● The task: List all lines of the data that include the string "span".

START Material provided

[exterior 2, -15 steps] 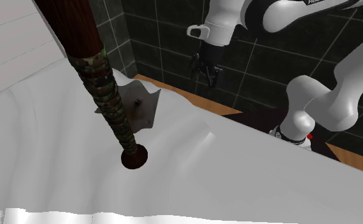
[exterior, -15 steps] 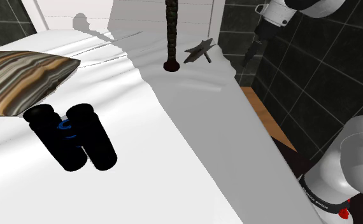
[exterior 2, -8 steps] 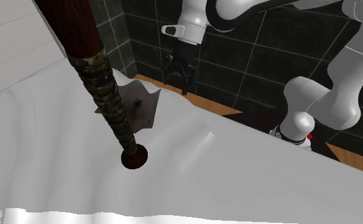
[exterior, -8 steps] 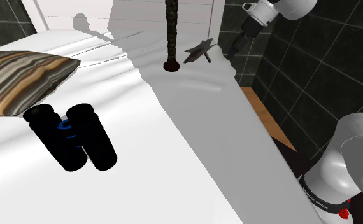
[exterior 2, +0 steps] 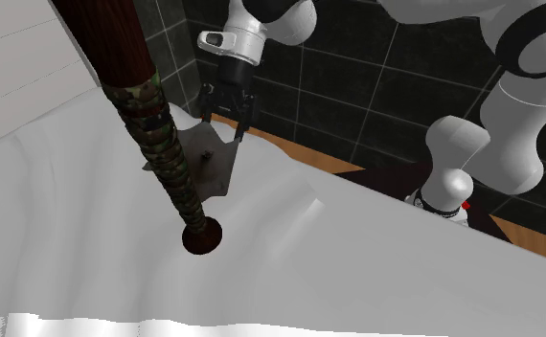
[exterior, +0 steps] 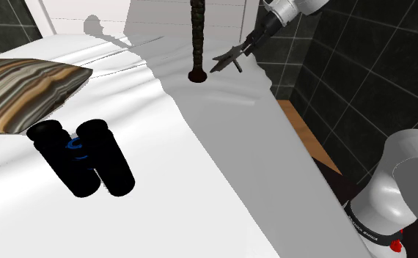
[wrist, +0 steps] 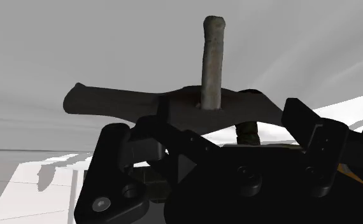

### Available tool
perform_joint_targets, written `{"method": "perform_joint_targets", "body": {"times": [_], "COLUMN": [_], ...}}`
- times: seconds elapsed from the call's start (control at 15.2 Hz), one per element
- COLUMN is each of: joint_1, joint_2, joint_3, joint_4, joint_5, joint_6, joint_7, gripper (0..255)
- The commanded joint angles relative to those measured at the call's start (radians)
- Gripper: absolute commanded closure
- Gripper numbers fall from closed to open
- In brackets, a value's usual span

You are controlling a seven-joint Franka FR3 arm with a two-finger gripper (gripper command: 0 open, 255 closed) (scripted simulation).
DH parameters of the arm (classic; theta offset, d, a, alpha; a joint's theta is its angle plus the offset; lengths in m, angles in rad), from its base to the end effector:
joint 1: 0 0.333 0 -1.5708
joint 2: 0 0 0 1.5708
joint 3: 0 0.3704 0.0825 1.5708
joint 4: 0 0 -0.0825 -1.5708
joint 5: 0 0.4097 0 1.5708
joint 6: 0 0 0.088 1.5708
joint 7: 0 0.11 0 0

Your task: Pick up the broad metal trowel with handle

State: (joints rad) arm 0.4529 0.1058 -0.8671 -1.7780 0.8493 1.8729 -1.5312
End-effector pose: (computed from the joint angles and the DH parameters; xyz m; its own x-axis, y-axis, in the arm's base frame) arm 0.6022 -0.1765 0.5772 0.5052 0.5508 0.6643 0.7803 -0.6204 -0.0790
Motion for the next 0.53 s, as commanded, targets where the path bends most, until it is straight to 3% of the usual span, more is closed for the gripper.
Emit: {"method": "perform_joint_targets", "body": {"times": [0.0,0.46], "joint_1": [-0.024,-0.028], "joint_2": [0.057,0.078], "joint_3": [0.004,0.014], "joint_4": [0.036,-0.023], "joint_5": [0.072,0.105], "joint_6": [-0.034,0.012], "joint_7": [-0.062,-0.122], "gripper": [0,0]}}
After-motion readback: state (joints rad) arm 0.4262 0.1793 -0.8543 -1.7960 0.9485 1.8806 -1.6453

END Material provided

● Solved problem:
- In brackets, a value's usual span
Motion for the next 0.53 s, as commanded, targets where the path bends most, until it is straight to 3% of the usual span, more is closed for the gripper.

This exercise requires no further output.